Fixing things became my identity. Not in some poetic, savior-complex kind of way—but because someone had to do it. Appliances, busted cars, computers, money problems, broken plans—you name it. I’d lock in and work it until it bent or broke for good. Most people panic in chaos. I get focused.
So naturally, when I asked my family what I’m good at—for a course assignment—they stared at me like I’d just asked them to name all my past lives. Eventually, a few mumbled agreements trickled in. But when it came time to list my flaws? Oh, that list rolled off their tongues like they’d been practicing for a roast. That’s when it hit me—people don’t always see the person holding the whole thing together. They just assume the mess disappears on its own.
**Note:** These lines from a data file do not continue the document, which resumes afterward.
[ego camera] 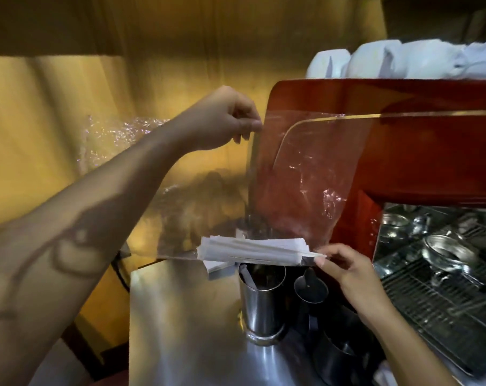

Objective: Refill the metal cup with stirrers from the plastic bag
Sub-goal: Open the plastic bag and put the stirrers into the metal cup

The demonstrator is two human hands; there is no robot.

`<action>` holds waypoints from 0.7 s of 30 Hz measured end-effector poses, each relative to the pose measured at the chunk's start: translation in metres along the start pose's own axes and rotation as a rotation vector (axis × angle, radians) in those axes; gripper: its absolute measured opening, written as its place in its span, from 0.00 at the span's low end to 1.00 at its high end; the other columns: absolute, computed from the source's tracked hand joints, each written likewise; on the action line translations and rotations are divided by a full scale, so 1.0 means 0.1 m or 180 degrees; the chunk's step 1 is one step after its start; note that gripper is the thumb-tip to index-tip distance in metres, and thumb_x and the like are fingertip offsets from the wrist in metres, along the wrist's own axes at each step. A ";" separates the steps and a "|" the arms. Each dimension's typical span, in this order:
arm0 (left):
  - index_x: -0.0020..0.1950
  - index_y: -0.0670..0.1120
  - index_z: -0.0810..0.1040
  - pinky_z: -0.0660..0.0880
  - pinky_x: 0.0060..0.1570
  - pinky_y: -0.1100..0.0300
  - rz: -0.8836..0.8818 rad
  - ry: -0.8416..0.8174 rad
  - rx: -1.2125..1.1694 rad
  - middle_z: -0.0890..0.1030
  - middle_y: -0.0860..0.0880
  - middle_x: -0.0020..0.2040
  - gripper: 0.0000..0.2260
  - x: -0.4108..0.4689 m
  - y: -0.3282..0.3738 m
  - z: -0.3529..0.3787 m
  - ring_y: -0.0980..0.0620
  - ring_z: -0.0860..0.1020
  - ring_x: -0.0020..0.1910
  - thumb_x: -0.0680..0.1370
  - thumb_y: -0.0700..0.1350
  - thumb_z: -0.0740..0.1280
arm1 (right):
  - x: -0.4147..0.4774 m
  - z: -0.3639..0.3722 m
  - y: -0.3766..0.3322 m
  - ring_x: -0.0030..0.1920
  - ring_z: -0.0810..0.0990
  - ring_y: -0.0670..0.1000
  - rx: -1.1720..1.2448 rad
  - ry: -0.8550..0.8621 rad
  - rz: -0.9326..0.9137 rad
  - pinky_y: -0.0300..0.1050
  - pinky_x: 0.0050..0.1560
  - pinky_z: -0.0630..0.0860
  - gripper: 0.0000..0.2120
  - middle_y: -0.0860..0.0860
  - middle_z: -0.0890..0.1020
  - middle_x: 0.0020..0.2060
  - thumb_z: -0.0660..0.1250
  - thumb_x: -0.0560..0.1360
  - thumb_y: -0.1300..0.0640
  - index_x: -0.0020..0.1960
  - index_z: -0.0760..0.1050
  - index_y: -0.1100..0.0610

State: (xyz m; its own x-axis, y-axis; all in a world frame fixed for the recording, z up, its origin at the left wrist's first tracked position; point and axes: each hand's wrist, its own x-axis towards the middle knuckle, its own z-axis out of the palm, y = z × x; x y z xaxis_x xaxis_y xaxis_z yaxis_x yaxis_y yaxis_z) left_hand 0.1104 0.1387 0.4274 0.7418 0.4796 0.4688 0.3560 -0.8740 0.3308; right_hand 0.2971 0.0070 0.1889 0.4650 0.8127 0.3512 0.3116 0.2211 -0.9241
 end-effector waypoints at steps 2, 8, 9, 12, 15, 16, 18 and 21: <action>0.46 0.38 0.80 0.71 0.30 0.70 0.0049 -0.0030 0.0039 0.77 0.47 0.34 0.06 0.05 0.02 0.05 0.54 0.75 0.32 0.77 0.40 0.65 | -0.06 -0.04 0.02 0.40 0.79 0.48 0.0178 0.0058 0.0117 0.39 0.45 0.75 0.05 0.60 0.81 0.41 0.66 0.72 0.66 0.39 0.76 0.59; 0.46 0.39 0.80 0.74 0.35 0.62 0.0175 -0.0141 -0.0088 0.78 0.46 0.35 0.05 0.14 0.04 0.22 0.54 0.75 0.33 0.76 0.40 0.66 | -0.26 -0.36 0.04 0.32 0.82 0.47 0.0620 0.0530 0.0272 0.37 0.30 0.78 0.04 0.56 0.81 0.32 0.66 0.71 0.70 0.40 0.74 0.64; 0.45 0.39 0.80 0.73 0.36 0.59 0.0210 -0.0169 -0.0144 0.78 0.44 0.36 0.05 0.16 0.05 0.25 0.53 0.75 0.34 0.76 0.40 0.66 | -0.30 -0.42 0.03 0.32 0.82 0.47 0.0625 0.0628 0.0268 0.37 0.31 0.79 0.05 0.53 0.82 0.31 0.67 0.70 0.70 0.40 0.74 0.62; 0.42 0.43 0.80 0.73 0.35 0.63 0.0345 -0.0221 -0.0347 0.78 0.47 0.34 0.04 0.21 0.08 0.35 0.58 0.75 0.32 0.76 0.39 0.66 | -0.39 -0.60 0.00 0.32 0.81 0.46 0.0564 0.0939 0.0235 0.35 0.31 0.78 0.06 0.51 0.83 0.30 0.68 0.69 0.69 0.39 0.75 0.61; 0.41 0.45 0.79 0.70 0.31 0.73 0.0377 -0.0108 -0.0561 0.78 0.51 0.33 0.05 0.29 0.14 0.45 0.65 0.74 0.29 0.76 0.39 0.67 | -0.47 -0.77 -0.05 0.30 0.81 0.47 0.0399 0.1134 0.0163 0.34 0.32 0.78 0.04 0.50 0.84 0.32 0.69 0.69 0.68 0.40 0.75 0.60; 0.41 0.45 0.80 0.69 0.31 0.74 0.0384 -0.0062 -0.0608 0.77 0.52 0.33 0.04 0.31 0.16 0.49 0.66 0.73 0.28 0.76 0.40 0.67 | -0.49 -0.82 -0.07 0.29 0.81 0.47 0.0315 0.1178 0.0141 0.34 0.33 0.78 0.04 0.49 0.84 0.32 0.69 0.69 0.67 0.40 0.76 0.60; 0.42 0.45 0.80 0.69 0.31 0.75 0.0426 0.0003 -0.0701 0.77 0.53 0.32 0.04 0.36 0.20 0.54 0.67 0.73 0.28 0.76 0.40 0.67 | -0.54 -0.91 -0.13 0.29 0.81 0.47 0.0214 0.1248 0.0083 0.34 0.33 0.78 0.06 0.48 0.85 0.33 0.69 0.69 0.66 0.38 0.76 0.57; 0.43 0.43 0.81 0.70 0.31 0.75 0.0476 0.0029 -0.0814 0.78 0.51 0.33 0.05 0.40 0.22 0.62 0.66 0.75 0.28 0.76 0.40 0.66 | -0.60 -1.02 -0.22 0.30 0.83 0.48 0.0034 0.1285 0.0092 0.34 0.31 0.78 0.08 0.47 0.85 0.34 0.71 0.68 0.62 0.36 0.77 0.50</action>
State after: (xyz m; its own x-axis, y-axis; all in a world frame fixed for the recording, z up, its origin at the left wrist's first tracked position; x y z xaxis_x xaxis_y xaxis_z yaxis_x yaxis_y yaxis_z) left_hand 0.1833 0.1337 0.4033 0.7696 0.3487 0.5348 0.0876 -0.8874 0.4526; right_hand 0.3467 -0.1014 0.2035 0.7623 0.5420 0.3539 0.2860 0.2084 -0.9353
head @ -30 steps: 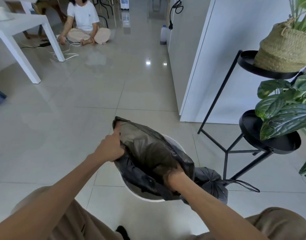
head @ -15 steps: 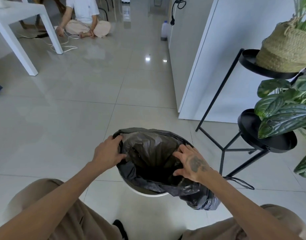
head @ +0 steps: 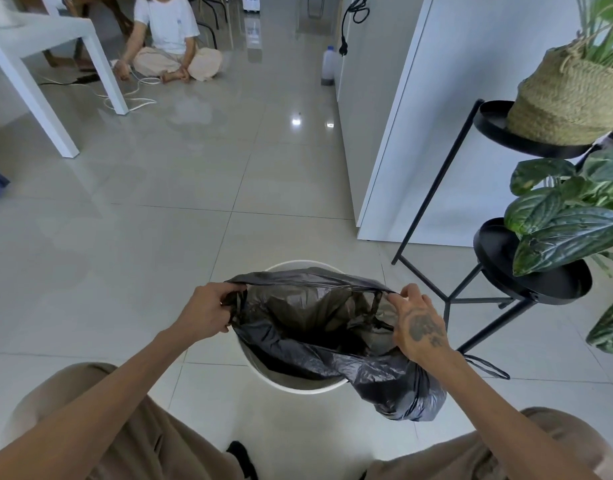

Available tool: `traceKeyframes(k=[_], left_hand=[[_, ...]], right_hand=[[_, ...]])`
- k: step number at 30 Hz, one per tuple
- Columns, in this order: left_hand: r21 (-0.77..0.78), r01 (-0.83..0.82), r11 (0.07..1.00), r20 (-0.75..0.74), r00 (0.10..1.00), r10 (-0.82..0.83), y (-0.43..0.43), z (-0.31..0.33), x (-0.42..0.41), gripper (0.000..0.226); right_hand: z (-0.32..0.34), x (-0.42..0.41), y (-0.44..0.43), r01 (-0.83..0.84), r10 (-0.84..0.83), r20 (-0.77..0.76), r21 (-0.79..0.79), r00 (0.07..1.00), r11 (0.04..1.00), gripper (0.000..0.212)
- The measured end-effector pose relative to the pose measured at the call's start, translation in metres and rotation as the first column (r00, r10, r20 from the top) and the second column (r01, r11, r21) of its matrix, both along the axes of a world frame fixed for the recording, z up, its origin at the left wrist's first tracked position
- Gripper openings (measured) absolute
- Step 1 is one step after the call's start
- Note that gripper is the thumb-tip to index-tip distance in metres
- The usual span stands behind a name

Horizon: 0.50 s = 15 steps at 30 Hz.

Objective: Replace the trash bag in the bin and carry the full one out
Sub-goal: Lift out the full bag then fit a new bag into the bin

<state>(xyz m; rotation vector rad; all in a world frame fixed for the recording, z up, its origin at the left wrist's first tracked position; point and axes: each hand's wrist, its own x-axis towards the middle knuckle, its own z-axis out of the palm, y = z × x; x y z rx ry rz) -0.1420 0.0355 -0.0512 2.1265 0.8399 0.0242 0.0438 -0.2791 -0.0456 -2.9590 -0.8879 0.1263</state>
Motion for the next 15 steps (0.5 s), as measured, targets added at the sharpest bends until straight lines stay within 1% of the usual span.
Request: traceKeyframes(k=[1, 2, 3, 4, 5, 6, 7, 9, 10, 11, 12, 13, 15], left_hand=[[-0.023, 0.009, 1.0, -0.002, 1.0, -0.009, -0.002, 0.001, -0.001, 0.059], [-0.018, 0.028, 0.999, -0.006, 1.0, -0.028, -0.003, 0.002, -0.002, 0.06], [0.024, 0.055, 0.998, -0.018, 0.998, -0.054, -0.005, 0.003, -0.003, 0.058], [0.099, 0.093, 0.991, -0.043, 0.995, -0.089, -0.007, 0.003, -0.003, 0.053], [0.195, 0.128, 0.972, -0.075, 0.99, -0.116, -0.008, 0.003, -0.005, 0.044], [0.289, 0.148, 0.946, -0.098, 0.987, -0.125, -0.01, 0.004, -0.007, 0.035], [0.385, 0.146, 0.911, -0.091, 0.989, -0.12, -0.013, 0.004, -0.01, 0.027], [0.561, 0.096, 0.822, 0.044, 0.988, -0.145, -0.02, 0.003, -0.013, 0.017], [0.62, 0.071, 0.781, 0.113, 0.977, -0.179, -0.028, 0.006, -0.013, 0.014], [0.658, 0.08, 0.748, 0.133, 0.966, -0.221, -0.035, 0.007, -0.011, 0.012], [0.654, 0.137, 0.744, 0.088, 0.963, -0.255, -0.042, 0.009, -0.008, 0.014], [0.613, 0.205, 0.763, 0.003, 0.965, -0.262, -0.048, 0.008, -0.004, 0.021], [0.512, 0.321, 0.797, -0.252, 0.943, -0.218, -0.055, 0.003, 0.004, 0.038]], right_hand=[[0.0, 0.001, 0.001, 0.028, -0.027, -0.045, 0.025, 0.999, 0.999, 0.046], [0.001, 0.0, 0.003, 0.041, -0.037, -0.052, 0.065, 0.998, 0.997, 0.041], [0.001, 0.0, 0.003, 0.033, -0.033, -0.008, 0.112, 0.999, 0.993, 0.032], [0.001, -0.001, 0.003, 0.006, -0.018, 0.075, 0.154, 0.997, 0.988, 0.023], [0.0, -0.002, 0.004, -0.035, 0.01, 0.149, 0.17, 0.989, 0.985, 0.021], [0.001, -0.004, 0.004, -0.074, 0.046, 0.192, 0.143, 0.98, 0.987, 0.028], [0.001, -0.005, 0.005, -0.083, 0.071, 0.166, 0.063, 0.983, 0.995, 0.038], [-0.003, -0.007, 0.006, -0.075, 0.078, 0.031, -0.092, 0.996, 0.993, 0.055], [-0.006, -0.005, 0.006, -0.064, 0.061, -0.025, -0.129, 0.998, 0.99, 0.059], [-0.009, -0.005, 0.007, -0.053, 0.045, -0.061, -0.14, 0.997, 0.989, 0.061], [-0.01, -0.004, 0.008, -0.044, 0.033, -0.078, -0.137, 0.996, 0.99, 0.059], [-0.01, -0.005, 0.009, -0.034, 0.023, -0.083, -0.138, 0.996, 0.99, 0.055], [-0.012, -0.006, 0.011, -0.037, 0.022, -0.1, -0.145, 0.995, 0.989, 0.045]])
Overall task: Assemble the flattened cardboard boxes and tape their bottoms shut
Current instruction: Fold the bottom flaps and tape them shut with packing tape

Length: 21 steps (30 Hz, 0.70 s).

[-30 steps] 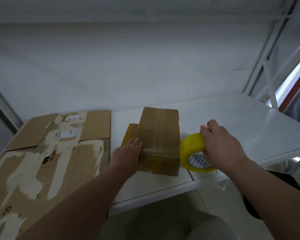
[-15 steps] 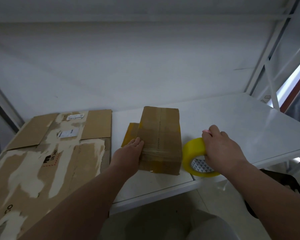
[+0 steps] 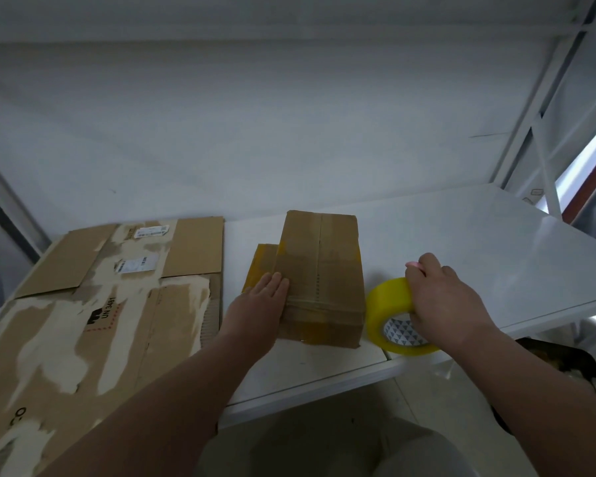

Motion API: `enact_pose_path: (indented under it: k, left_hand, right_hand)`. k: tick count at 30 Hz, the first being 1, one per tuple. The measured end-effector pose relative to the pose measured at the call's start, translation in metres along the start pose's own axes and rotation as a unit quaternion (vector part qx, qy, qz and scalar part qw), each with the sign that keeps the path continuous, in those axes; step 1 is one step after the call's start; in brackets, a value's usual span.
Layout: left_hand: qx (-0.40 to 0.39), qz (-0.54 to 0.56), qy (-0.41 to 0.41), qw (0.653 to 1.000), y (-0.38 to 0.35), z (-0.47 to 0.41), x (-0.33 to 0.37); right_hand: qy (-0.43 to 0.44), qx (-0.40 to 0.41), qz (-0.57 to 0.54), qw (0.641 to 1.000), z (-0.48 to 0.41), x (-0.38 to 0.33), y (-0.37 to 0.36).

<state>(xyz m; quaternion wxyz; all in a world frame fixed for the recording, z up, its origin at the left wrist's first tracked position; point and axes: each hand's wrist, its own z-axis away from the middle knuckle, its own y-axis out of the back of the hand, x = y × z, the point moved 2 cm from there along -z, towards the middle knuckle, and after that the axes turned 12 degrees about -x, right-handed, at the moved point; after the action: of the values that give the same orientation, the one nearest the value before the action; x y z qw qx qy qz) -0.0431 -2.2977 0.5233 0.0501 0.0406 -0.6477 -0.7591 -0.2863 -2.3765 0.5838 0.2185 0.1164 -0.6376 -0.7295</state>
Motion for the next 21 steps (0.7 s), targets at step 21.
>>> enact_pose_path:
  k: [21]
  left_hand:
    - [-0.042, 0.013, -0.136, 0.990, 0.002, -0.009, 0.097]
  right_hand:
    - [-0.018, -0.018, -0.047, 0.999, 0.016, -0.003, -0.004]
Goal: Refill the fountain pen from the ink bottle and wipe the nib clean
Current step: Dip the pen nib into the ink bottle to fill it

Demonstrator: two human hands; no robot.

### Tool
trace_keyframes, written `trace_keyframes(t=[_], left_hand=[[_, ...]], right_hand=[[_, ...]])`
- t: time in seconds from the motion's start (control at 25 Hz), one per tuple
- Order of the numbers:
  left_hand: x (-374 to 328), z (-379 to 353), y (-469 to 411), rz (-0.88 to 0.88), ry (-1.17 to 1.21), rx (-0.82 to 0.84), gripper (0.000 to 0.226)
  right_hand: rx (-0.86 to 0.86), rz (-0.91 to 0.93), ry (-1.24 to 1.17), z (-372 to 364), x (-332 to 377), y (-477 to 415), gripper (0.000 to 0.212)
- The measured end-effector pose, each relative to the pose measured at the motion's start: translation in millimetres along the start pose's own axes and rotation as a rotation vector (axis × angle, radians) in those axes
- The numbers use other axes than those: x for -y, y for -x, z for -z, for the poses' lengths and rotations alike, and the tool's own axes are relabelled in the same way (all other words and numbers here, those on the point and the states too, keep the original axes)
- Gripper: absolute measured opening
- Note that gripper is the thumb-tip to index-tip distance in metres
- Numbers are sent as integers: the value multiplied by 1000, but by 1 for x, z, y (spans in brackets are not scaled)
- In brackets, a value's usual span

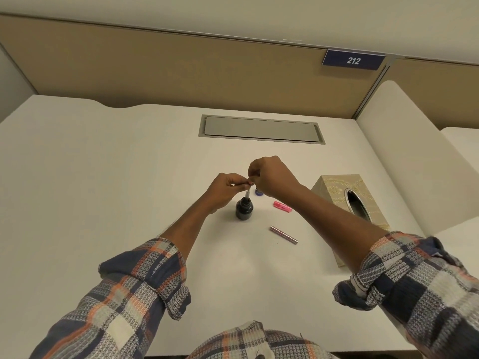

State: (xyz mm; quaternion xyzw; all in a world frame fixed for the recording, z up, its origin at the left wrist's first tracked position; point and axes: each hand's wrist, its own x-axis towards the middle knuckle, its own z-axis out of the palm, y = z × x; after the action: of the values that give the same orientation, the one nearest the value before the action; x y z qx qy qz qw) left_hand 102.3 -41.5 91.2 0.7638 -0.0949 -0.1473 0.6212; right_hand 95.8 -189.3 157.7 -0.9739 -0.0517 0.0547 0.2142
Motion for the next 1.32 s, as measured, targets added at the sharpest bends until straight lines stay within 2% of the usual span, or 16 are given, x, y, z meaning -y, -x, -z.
trace_keyframes(t=[1.32], left_hand=[[25, -6, -4, -13, 23, 20, 19]], right_hand=[[22, -10, 27, -11, -6, 1, 10]])
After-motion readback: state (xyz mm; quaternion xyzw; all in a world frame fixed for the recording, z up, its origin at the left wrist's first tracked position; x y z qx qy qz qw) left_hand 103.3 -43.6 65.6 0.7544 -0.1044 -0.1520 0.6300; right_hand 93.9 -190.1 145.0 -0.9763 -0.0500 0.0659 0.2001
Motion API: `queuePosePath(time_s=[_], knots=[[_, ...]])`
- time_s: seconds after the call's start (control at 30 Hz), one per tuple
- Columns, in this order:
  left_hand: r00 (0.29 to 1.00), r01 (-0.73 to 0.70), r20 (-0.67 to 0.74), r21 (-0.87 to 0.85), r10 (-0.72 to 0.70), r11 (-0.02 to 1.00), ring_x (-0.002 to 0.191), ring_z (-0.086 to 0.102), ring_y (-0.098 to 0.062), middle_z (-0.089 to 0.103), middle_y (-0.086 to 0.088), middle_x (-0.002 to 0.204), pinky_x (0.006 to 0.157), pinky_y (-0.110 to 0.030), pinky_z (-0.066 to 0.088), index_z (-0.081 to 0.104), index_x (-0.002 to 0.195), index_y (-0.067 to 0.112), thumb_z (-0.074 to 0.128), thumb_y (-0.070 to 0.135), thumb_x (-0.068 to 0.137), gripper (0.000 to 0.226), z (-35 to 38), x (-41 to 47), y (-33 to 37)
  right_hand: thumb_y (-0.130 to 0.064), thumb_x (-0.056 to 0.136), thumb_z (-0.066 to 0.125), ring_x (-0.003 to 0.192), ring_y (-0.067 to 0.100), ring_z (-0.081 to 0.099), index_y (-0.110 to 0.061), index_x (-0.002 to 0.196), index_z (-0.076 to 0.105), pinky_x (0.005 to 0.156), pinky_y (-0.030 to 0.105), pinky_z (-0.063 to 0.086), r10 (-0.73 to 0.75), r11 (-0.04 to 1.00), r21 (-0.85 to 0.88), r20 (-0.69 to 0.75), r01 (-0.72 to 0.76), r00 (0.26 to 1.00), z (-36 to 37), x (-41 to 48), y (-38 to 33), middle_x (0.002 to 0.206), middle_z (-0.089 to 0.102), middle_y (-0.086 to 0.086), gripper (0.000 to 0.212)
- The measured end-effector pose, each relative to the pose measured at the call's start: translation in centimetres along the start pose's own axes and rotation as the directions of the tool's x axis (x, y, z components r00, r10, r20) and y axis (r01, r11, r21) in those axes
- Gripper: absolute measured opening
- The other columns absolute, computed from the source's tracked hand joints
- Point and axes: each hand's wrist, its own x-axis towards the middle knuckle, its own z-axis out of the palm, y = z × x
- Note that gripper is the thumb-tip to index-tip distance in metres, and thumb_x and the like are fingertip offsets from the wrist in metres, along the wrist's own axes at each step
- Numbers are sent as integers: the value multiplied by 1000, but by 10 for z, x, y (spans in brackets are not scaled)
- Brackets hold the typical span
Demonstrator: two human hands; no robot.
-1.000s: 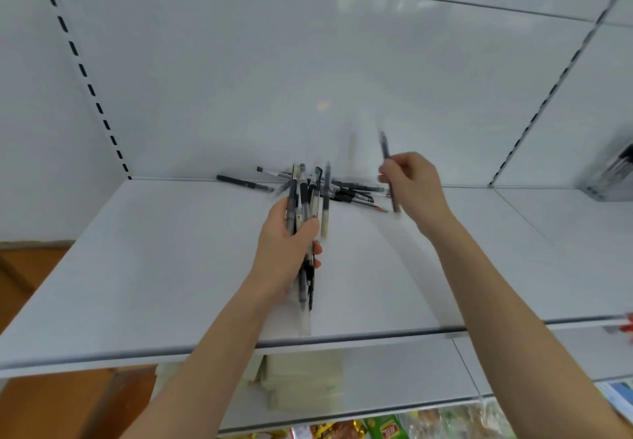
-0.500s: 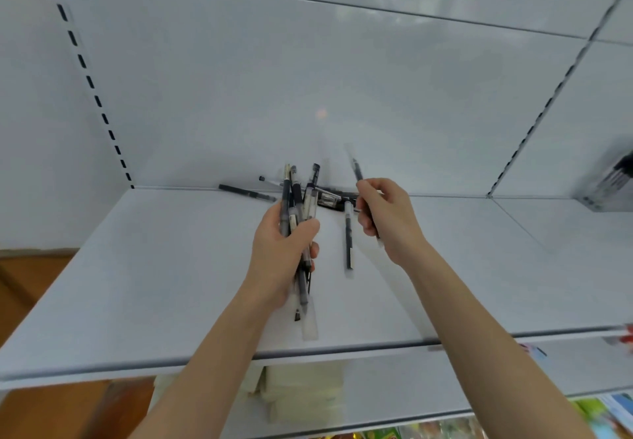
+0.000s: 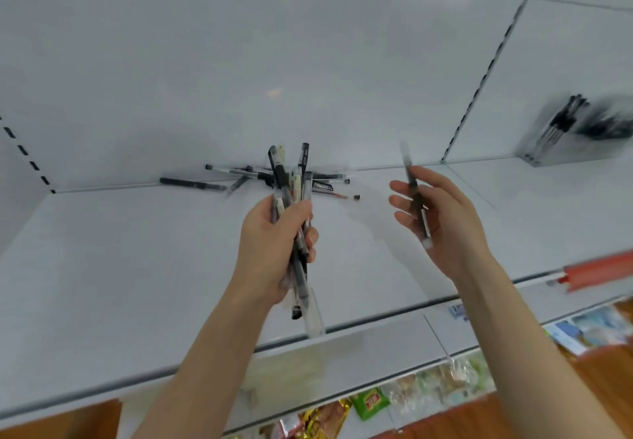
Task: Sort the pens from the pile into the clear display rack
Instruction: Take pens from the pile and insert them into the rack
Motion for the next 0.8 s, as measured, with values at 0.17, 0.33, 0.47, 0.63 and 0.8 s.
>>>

And still, amid all that, my stepmom—the queen of unsolicited truth bombs—drops this: “Honey, you can’t fix everything.” I laughed, of course. That’s what people say when they’ve given up too soon, right? When they haven’t stepped back, taken a breath, and tried again from another angle.
But with time, her words started to stick. Not because she was right about everything, but because I started to see the limits of even my best efforts. I realized that every problem has a solution, but I wasn’t the solution to every problem. That stung, but it also freed me. I didn’t have to carry every broken thing. I didn’t have to make everything work.
Still, if there’s a problem with a fix in it, I’ll find it. That’s what I do. I bring logic into chaos, patience into panic, and if the solution exists, I’ll get there. But now I know when to fix, when to walk away, and when to just be present in the wreckage with someone else.
So yeah. What am I good at? I’m good at being the one who shows up when it matters. The calm in the storm. The fixer with a sense of humor and a pretty solid track record. And just enough wisdom now to know when I’m not the answer—and to be okay with that.